**TASK TO COMPLETE:** For the listing below, give the number of lines in which "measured" occurs. Add nothing.

**SOURCE DATA:**
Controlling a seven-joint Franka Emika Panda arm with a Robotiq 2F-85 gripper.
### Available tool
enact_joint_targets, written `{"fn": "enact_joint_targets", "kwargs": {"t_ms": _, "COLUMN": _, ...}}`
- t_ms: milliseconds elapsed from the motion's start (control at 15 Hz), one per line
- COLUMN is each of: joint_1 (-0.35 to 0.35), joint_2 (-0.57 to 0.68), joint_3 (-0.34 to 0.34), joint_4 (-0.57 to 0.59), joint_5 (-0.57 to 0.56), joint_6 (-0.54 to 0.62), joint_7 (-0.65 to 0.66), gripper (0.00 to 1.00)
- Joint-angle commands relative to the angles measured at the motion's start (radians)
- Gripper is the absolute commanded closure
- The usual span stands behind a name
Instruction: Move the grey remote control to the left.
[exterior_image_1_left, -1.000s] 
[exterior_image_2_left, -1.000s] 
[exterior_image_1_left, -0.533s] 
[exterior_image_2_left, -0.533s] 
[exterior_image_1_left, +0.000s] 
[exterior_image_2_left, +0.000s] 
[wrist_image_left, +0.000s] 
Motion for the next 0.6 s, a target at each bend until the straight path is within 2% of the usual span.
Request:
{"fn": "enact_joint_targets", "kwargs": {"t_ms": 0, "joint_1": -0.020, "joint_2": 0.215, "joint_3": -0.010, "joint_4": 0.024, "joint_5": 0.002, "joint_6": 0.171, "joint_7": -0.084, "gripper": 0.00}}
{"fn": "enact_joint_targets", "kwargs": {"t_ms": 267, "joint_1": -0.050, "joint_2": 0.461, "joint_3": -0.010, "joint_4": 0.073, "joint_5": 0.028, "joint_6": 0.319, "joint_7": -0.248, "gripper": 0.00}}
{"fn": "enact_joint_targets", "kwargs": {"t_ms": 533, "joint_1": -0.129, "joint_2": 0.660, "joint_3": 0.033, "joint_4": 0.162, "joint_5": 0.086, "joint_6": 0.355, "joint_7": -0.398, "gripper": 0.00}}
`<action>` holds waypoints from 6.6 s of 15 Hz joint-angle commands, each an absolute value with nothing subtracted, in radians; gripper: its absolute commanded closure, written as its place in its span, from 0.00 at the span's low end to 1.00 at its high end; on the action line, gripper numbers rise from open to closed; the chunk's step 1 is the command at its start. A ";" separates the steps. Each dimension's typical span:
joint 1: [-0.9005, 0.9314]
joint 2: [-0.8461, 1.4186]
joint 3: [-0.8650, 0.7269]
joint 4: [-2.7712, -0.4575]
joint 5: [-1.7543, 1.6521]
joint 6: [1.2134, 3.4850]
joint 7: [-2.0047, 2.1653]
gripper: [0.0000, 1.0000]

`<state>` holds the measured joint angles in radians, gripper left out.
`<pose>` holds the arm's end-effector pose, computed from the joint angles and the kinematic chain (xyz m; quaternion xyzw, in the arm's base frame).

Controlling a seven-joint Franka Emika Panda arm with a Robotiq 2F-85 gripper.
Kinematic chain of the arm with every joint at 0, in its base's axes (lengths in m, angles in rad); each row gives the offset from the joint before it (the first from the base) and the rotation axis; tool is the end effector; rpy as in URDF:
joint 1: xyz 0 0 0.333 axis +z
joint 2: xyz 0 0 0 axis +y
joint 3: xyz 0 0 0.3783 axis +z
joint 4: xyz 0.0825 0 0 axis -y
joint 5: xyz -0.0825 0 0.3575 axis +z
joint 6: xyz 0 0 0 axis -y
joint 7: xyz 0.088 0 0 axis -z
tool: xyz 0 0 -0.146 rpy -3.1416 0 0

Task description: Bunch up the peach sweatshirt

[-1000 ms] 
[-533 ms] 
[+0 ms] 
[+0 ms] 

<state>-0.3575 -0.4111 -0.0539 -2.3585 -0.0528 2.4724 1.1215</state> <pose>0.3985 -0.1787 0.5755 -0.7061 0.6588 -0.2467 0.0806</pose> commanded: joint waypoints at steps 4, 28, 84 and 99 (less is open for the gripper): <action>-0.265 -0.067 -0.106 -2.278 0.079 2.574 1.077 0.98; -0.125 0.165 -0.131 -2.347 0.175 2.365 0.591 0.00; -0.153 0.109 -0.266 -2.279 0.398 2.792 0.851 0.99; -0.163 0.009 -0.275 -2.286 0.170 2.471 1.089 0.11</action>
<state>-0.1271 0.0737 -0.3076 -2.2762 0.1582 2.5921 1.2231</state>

**EXPECTED OUTPUT:** 2